Two Dancers
Wild Beasts
2009, une année comme les autres pour Domino, et une de plus à rendre la concurrence verte de jalousie. Au fil des ans, la maison installée à Londres a enchaîné les coups d'éclat et ils sont désormais rares ceux qui oseraient critiquer le label fondé en 1993 par Laurence Bell et Jacqui Rice et dont la première signature s'appelait Sebadoh – ce qui témoignait déjà du flair des deux zouaves à l'époque.
Je vous le disais donc, l'exercice 2009 est à nouveau placé sous le sceau de l'excellence pour le label, qui a enchaîné les grosses sorties quasi unanimement louées par la presse (Arctic Monkeys, Dirty Projectors, Animal Collective…) et les autres, plus confidentielles, mais néanmoins enthousiasmantes (Junior Boys, King Creosote, Jon Hopkins). C'est justement dans cette dernière catégorie qu'il convient de verser les Wild Beasts, quatuor originaire de Kendal, un coin paumé du nord de l'Angleterre jusque-là connu pour ses biscuits à la menthe et son tabac à priser. Mais une chose est désormais certaine: avec un album de la classe et du raffinement de Two Dancers, la ville dispose d'une nouvelle corde, plus sexy celle-là, à son arc.

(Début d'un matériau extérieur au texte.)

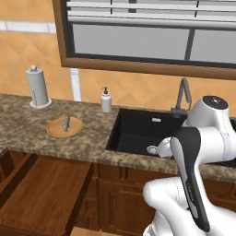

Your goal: Pick up the knife from the drawer and place it on the cutting board. Then place the meat from the plate to the cutting board.

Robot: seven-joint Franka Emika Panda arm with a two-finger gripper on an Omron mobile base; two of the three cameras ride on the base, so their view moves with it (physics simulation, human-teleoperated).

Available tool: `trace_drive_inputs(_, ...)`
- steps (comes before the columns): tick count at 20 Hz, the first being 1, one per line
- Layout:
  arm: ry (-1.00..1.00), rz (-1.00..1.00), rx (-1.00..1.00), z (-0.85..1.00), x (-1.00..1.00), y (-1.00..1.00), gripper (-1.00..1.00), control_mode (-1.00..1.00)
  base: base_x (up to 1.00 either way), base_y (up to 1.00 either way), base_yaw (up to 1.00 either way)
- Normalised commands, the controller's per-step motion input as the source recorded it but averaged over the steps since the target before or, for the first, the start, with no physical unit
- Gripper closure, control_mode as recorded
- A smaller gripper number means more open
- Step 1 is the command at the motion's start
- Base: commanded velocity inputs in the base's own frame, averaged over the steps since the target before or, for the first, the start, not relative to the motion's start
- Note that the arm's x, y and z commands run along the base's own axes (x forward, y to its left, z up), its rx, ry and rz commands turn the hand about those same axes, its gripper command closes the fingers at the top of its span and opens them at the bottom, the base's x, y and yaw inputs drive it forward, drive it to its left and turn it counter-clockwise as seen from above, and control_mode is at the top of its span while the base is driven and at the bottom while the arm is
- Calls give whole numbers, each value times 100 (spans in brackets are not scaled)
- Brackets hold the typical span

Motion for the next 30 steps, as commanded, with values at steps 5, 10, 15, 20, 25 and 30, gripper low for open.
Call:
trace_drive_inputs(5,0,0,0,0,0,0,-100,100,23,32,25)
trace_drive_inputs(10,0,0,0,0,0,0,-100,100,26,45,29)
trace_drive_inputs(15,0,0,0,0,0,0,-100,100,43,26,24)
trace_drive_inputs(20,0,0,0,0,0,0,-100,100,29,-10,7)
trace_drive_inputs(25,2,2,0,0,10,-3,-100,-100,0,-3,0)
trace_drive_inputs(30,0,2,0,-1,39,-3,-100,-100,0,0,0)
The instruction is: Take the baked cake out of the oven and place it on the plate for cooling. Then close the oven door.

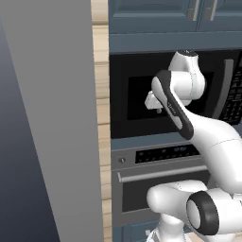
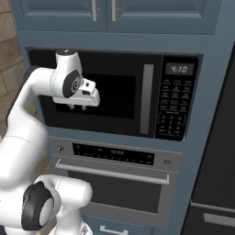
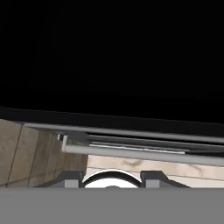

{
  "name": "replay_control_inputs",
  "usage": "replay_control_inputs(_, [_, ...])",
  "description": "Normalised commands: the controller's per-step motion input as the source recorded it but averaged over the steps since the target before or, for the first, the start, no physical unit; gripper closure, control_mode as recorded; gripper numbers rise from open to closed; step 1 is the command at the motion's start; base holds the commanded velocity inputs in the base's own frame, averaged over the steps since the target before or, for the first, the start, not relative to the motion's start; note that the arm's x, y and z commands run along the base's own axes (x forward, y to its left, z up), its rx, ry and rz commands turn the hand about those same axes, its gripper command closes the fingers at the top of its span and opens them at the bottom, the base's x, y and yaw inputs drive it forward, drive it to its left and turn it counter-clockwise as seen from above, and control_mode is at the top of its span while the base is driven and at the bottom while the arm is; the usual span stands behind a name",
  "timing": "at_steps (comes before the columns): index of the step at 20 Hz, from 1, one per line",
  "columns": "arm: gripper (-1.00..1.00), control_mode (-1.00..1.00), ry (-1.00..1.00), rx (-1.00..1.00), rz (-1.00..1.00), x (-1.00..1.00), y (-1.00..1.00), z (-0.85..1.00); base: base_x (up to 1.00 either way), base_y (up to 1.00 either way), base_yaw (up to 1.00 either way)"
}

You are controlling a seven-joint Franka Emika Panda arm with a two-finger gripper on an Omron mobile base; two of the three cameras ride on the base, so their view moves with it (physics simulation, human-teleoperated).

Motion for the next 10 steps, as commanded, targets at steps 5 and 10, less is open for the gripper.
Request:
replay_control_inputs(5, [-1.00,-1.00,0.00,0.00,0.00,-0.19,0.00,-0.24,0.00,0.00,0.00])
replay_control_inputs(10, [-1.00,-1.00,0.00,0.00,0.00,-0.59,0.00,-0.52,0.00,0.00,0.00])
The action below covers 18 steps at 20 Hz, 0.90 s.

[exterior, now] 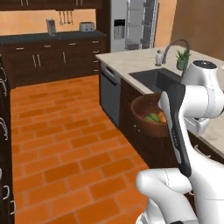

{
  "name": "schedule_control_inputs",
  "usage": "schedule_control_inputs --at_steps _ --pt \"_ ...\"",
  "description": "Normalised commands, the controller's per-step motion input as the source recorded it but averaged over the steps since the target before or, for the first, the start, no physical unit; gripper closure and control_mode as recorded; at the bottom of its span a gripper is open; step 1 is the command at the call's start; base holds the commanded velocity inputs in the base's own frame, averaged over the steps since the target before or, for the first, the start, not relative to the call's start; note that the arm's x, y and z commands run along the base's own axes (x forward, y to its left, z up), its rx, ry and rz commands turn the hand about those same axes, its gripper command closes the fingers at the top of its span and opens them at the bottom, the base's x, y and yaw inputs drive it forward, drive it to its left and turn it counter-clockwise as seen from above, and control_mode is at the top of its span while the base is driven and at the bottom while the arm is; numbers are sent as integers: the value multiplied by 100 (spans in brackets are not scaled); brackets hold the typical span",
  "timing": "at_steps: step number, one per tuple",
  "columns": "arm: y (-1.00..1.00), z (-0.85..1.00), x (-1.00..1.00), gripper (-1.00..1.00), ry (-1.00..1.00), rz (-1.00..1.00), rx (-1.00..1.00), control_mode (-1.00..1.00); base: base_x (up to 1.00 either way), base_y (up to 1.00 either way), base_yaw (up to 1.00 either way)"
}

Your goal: Pick the chicken drumstick and lime from their plates and place them in the bowl. Then put the bowl in the fridge.

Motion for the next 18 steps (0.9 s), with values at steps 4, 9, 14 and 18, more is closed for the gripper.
schedule_control_inputs --at_steps 4,9,14,18 --pt "0 0 0 100 0 0 0 100 100 60 2" --pt "0 0 0 100 0 0 0 100 100 73 12" --pt "0 0 0 100 0 0 0 100 100 45 27" --pt "0 0 0 100 0 0 0 100 100 19 35"
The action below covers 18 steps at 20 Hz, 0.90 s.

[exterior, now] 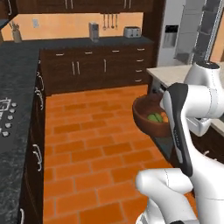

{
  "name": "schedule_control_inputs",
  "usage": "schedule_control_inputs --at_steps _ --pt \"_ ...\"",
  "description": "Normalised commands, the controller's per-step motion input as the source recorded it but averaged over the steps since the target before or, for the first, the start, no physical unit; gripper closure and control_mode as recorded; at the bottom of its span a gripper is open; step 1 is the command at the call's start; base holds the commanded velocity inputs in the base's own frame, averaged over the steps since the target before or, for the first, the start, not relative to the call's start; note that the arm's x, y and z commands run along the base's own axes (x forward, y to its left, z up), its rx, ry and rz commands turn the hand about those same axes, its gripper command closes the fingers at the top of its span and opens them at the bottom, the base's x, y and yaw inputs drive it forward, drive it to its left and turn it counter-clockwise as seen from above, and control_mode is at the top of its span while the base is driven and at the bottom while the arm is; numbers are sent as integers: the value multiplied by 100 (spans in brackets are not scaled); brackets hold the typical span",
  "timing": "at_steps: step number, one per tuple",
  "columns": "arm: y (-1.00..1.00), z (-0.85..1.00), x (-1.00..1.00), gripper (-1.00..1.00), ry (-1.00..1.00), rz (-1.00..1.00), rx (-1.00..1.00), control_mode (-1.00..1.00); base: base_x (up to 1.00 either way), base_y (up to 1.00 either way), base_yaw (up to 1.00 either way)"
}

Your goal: Pick the chicken drumstick and lime from their plates and place them in the bowl. Then put the bowl in the fridge.

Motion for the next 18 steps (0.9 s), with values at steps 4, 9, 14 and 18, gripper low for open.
schedule_control_inputs --at_steps 4,9,14,18 --pt "0 0 0 100 0 0 0 100 100 23 30" --pt "0 0 0 100 0 0 0 100 100 18 26" --pt "0 0 0 100 0 0 0 100 100 -1 13" --pt "0 0 0 100 0 0 0 100 100 0 8"
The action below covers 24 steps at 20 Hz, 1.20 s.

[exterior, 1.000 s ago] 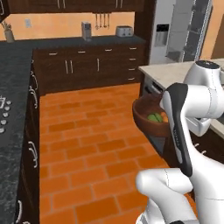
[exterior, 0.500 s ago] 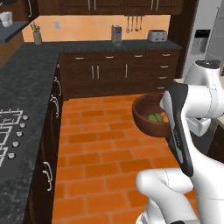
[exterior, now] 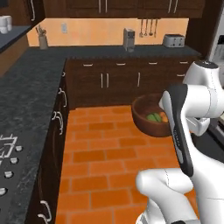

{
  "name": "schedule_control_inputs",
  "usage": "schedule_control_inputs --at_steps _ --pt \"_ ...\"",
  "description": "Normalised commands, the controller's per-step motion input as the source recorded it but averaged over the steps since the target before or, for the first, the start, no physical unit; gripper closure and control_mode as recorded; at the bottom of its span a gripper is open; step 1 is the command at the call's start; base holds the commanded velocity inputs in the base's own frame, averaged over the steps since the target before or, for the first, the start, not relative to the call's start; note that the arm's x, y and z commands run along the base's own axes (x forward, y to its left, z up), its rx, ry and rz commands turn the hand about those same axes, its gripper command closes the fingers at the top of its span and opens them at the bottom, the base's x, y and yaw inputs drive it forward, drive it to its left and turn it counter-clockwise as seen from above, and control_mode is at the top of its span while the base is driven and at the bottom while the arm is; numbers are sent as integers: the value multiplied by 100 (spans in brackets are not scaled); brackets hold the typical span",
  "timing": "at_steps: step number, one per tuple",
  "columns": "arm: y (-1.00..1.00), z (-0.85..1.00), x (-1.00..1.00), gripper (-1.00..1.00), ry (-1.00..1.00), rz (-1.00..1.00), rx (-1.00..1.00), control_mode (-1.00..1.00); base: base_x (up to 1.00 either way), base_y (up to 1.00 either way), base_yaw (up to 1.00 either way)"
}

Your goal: Pick the chicken drumstick and lime from their plates and place them in the bowl. Then put the bowl in the fridge.

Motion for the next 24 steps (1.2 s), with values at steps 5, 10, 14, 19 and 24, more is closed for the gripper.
schedule_control_inputs --at_steps 5,10,14,19,24 --pt "0 0 0 100 0 0 0 100 100 -5 1" --pt "0 0 0 100 0 0 0 100 100 -1 0" --pt "0 0 0 100 0 0 0 100 100 -4 -4" --pt "0 0 0 100 0 0 0 100 98 -13 -14" --pt "0 0 0 100 0 0 0 100 98 -5 -50"
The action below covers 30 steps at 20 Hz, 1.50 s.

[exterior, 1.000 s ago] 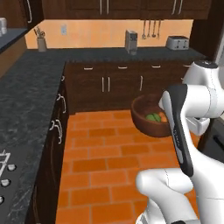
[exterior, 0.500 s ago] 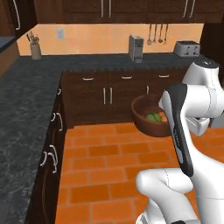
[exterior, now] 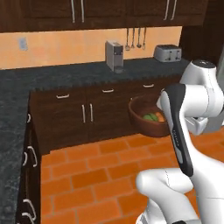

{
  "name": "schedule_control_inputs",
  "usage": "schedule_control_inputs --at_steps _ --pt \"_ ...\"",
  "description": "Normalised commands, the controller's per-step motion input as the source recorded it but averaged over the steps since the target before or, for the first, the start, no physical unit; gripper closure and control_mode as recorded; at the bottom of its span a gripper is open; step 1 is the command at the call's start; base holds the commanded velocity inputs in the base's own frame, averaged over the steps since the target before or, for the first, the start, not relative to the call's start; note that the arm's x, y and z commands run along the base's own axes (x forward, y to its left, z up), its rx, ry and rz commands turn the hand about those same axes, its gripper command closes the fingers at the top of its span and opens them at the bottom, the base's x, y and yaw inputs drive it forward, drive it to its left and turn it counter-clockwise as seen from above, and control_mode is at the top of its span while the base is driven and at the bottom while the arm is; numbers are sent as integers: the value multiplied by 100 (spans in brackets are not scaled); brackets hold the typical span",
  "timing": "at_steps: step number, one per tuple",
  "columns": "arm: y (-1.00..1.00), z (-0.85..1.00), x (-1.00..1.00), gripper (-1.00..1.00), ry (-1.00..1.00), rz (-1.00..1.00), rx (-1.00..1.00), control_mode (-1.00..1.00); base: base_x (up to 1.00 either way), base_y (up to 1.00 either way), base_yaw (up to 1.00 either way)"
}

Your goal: Pick the chicken drumstick and lime from their plates and place them in the bowl. Then put the bowl in the fridge.

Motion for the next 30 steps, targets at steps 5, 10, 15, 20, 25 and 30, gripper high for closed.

Dans le cas des Wild Beasts, il convient de ne pas se fier aux apparences: malgré un premier album positivement accueilli mais loin d'être exceptionnel et leur look carrément passe-partout, ces quatre jeunes garçons pourraient laisser penser qu'ils se spécialisent dans un rock indépendant tout ce qu'il y a de plus commun et croulant sous le poids de ses influences – une affirmation que Two Dancers permet de réfuter sans la moindre difficulté. Certes on décèle ci et là des éléments qui nous permettent de déterrer les racines folk, new wave et post-punk qui ont permis l'éclosion de la formation , mais dans l'ensemble, Two Dancers est un disque qui arrive sans forcer à imposer une personnalité et une tonalité qui lui est propre. Petits joyaux de précision et d'émotion, les dix compositions de ce deuxième album témoignent d'une sensibilité à fleur de peau qui se trouve sa plus belle expression dans le vibrato ébouriffant du guitariste et chanteur Hayden Thorpe, dont les comparaisons avec un certain Antony Hegarty sont aussi fréquentes que justifiées.
Voyage envoûtant parsemé d'intenses sommets émotifs ("We Still Got The Taste Dancing On Our Tongues" ou "Hooting and Howling" s'il ne fallait en citer que deux), Two Beasts est de ces disques qui ne vous font pas instantanément crier au génie. Par contre, une seule écoute suffit pour comprendre que vous tenez là un objet spécial à de nombreux égards, et que les incursions futures dans l'univers du groupe révèleront leur lot de bonnes surprises et de détails savoureux. Bref, une vrai belle révélation comme on n'en fait plus assez souvent.